Step 2: Cook the Vegetables
Heat a large frying pan over medium-high heat and drizzle in some oil. Add the leek and pepper and cook for 5 minutes until they soften. It’s okay if they colour slightly, this will just add to the flavour!
Step 3: Drain the Kidney Beans
While the vegetables are cooking, remove the sausage meat from its skin and discard the skin. Drain and rinse the kidney beans.
Step 4: Cook the Sausage Meat
Add the sausage meat to the pan with the softened leek and pepper. Cook for 5 minutes, using a spoon to break it up as it cooks. Once the sausage meat has browned, season with salt and pepper. Add the garlic, smoked paprika, and ground cumin. Mix everything together and cook for an additional minute.
Step 5: Simmer the Chilli
Pour the chopped tomatoes into the pan. Refill the tomato tin(s) a quarter full with water and add this to the pan as well. Add the beef stock pot and stir until it dissolves, then add the kidney beans. Stir everything together and cook for 10-12 minutes, until the chilli thickens and becomes tomatoey.
Step 6: Prepare the Tortilla Chips
While the chilli is cooking, make the tortilla chips.

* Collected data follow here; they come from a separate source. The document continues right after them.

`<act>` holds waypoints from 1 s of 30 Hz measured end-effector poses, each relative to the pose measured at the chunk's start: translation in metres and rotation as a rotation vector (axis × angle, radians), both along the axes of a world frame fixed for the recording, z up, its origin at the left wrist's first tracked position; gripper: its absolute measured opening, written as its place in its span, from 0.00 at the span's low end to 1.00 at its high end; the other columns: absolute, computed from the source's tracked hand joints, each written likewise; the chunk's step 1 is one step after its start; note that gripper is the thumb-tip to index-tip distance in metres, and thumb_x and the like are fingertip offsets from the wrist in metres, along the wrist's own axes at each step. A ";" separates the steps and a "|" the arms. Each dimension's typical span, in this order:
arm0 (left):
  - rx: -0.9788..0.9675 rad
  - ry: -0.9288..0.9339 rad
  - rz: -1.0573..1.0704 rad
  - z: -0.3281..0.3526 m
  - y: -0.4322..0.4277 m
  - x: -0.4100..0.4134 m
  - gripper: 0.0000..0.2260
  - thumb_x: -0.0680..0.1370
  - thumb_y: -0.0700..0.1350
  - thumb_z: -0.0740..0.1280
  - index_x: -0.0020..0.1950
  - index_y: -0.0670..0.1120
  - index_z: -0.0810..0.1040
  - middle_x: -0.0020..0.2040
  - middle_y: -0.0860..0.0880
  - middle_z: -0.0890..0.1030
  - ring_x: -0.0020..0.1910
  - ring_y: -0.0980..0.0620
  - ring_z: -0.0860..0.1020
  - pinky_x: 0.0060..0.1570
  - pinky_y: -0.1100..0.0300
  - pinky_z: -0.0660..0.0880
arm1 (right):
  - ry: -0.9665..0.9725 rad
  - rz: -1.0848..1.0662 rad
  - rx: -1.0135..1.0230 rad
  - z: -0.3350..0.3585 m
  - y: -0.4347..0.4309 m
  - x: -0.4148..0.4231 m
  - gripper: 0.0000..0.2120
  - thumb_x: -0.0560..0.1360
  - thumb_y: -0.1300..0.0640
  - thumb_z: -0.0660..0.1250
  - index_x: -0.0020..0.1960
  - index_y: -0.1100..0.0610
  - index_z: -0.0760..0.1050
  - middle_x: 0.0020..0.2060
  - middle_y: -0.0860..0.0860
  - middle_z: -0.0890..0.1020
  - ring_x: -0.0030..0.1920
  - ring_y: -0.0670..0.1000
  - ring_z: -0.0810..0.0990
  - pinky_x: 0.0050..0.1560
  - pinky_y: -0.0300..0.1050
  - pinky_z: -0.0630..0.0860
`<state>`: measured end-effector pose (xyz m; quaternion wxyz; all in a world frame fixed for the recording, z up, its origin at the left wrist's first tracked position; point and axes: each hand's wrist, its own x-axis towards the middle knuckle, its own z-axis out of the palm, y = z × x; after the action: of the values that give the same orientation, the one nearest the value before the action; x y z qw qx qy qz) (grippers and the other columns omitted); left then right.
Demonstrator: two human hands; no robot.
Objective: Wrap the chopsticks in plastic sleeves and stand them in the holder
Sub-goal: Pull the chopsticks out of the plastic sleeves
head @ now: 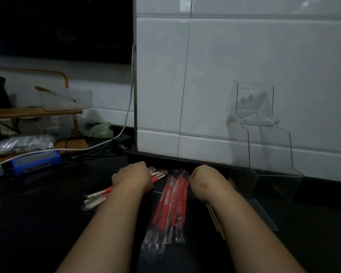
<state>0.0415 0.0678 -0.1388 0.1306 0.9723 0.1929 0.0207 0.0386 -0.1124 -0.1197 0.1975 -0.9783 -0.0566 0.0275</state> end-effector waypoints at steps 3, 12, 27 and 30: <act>0.010 -0.031 0.023 0.000 0.000 0.001 0.16 0.75 0.49 0.68 0.63 0.54 0.77 0.61 0.48 0.79 0.60 0.44 0.77 0.55 0.51 0.72 | -0.016 0.002 0.017 -0.001 0.000 0.001 0.12 0.75 0.63 0.62 0.54 0.60 0.82 0.52 0.58 0.83 0.53 0.58 0.82 0.55 0.48 0.79; 0.076 -0.002 0.120 0.003 -0.004 -0.002 0.17 0.76 0.46 0.67 0.65 0.48 0.77 0.65 0.45 0.77 0.66 0.43 0.73 0.62 0.49 0.67 | -0.005 0.012 0.049 -0.001 0.002 0.002 0.12 0.74 0.64 0.63 0.52 0.59 0.82 0.50 0.58 0.83 0.52 0.58 0.82 0.56 0.51 0.79; 0.131 0.037 0.000 0.005 -0.010 -0.006 0.22 0.77 0.55 0.67 0.69 0.49 0.74 0.69 0.46 0.69 0.69 0.42 0.64 0.65 0.47 0.62 | -0.054 0.051 0.069 -0.001 0.004 0.000 0.12 0.75 0.63 0.63 0.53 0.58 0.83 0.51 0.57 0.84 0.52 0.56 0.82 0.56 0.48 0.79; 0.113 0.058 0.001 0.006 -0.011 -0.005 0.23 0.77 0.56 0.67 0.70 0.48 0.73 0.69 0.46 0.69 0.69 0.42 0.64 0.66 0.47 0.62 | -0.052 0.055 0.072 0.000 0.004 0.000 0.11 0.75 0.63 0.63 0.53 0.58 0.83 0.51 0.56 0.84 0.52 0.56 0.82 0.56 0.48 0.79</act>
<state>0.0361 0.0566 -0.1330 0.0698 0.9782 0.1954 0.0035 0.0389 -0.1086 -0.1198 0.2301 -0.9690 -0.0895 0.0054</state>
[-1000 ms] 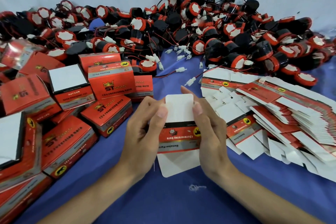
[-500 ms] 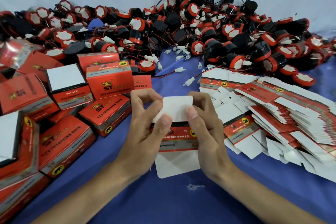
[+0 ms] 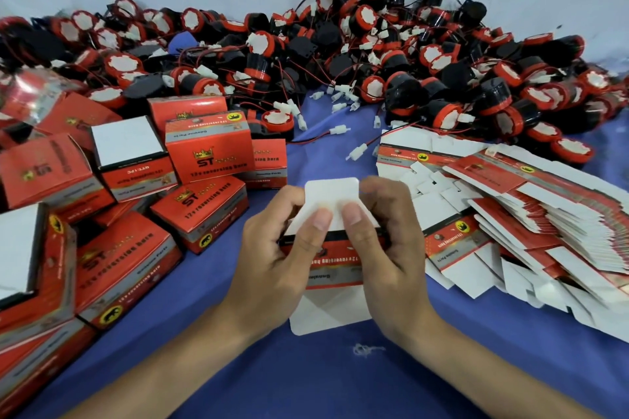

Use scissors to cut each tortilla into eight triangles.
Step 7: Bake the Tortilla Chips
Arrange the tortilla chips in a single layer on a large baking tray. Drizzle them with olive oil and sprinkle with salt and pepper. Bake in the oven for 4-5 minutes. Keep an eye on them to make sure they don’t burn!
Step 8: Serve
Taste the chilli and add more salt and pepper if necessary. Serve the chilli in bowls, topped with a spoonful of yoghurt and a sprinkling of chives. Place the tortilla chips on the side of the bowl for scooping. Enjoy!